Below are some things to know about the importance and relevance of good retirement plans for workers.

Importance of having a retirement plan for workers

1. They can help increase your savings: 

Retirement plans allow you to save for your future goals. While the primary goal of a retirement plan is to prepare you for your golden years, you can rely on this money for several other needs as well. For instance, even though you will incur a 10% penalty along with taxes, you can still use your 401k funds and Individual Retirement Account (IRA) money for any emergencies. This move is not recommended, but still serves as a financial cushion in your hour of need.  

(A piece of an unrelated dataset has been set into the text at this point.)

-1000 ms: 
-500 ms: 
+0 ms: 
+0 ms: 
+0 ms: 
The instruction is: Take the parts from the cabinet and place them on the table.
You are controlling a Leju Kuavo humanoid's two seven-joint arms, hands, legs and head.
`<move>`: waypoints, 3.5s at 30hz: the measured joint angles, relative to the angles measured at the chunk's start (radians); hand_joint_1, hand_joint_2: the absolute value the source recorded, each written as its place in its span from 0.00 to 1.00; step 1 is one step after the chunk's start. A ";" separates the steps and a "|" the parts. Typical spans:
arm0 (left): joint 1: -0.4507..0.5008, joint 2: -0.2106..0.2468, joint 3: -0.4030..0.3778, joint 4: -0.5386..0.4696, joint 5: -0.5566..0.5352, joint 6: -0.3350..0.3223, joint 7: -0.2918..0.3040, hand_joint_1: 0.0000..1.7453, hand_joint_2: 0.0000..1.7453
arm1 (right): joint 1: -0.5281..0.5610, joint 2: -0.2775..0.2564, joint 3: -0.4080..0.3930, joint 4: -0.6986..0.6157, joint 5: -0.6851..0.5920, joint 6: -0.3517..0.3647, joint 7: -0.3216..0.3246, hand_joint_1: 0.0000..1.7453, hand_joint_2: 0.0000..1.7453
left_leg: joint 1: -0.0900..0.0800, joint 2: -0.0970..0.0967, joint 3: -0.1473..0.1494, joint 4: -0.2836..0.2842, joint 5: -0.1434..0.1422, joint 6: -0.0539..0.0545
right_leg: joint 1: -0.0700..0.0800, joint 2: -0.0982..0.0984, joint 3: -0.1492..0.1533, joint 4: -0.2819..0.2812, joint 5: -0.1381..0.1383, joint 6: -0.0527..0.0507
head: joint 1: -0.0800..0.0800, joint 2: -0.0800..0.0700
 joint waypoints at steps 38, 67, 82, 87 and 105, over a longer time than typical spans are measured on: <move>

2. They contribute towards long-term financial growth:

Retirement plan benefits can offer you steady long-term growth. If you start saving your money from an early age, you get plenty of time to build your retirement nest egg. The burden of saving money is lowered, and you get to save systematically and slowly. Over the term, you get to tap into changing market opportunities, balance out your investment cost, earn from the power of compounding, and ultimately enjoy a high corpus on maturity.

3. They can provide tax benefits:

Tax-advantaged accounts like the 401k and the IRA enable tax savings that further contribute to your financial growth. You can choose between the traditional and Roth accounts. Either way, you get to save on tax in the present or when you withdraw your savings in retirement.

4. They prove you with peace of mind:

The understanding that your money is being saved and you have something to depend on in your hour of need offers you confidence and peace of mind. The happier and stress-free you are, the more you are able to focus on bettering yourself professionally, chasing newer goals, climbing the career ladder, and earning more money.

5. They can serve as a cushion against inflation:

Inflation can sometimes be a deterrent on your way to financial success. Retirement plans ensure that your savings do not sit idle and instead grow with time. This allows you to save in tandem with the rising prices, so your money does not lose its value over time.

6. They provide an option to earn extra money:

Some plans, like the 401k retirement plan, offer an employer match. This means that your employer may contribute to your account over and above your contribution. If your employer is offering this option, you get the extra money that builds up your retirement corpus quickly.

Further, a good retirement plan is beneficial not only to employees but also to employers. Providing a retirement benefit plan to the workers can enhance their productivity and offer a sense of satisfaction. Financial incentives over and above income are an excellent way for organizations to retain employees and lower attrition rates. Additionally, if a company offers a qualified retirement plan and has 100 or fewer employees, it qualifies for a tax credit which lowers its taxability and helps in saving money.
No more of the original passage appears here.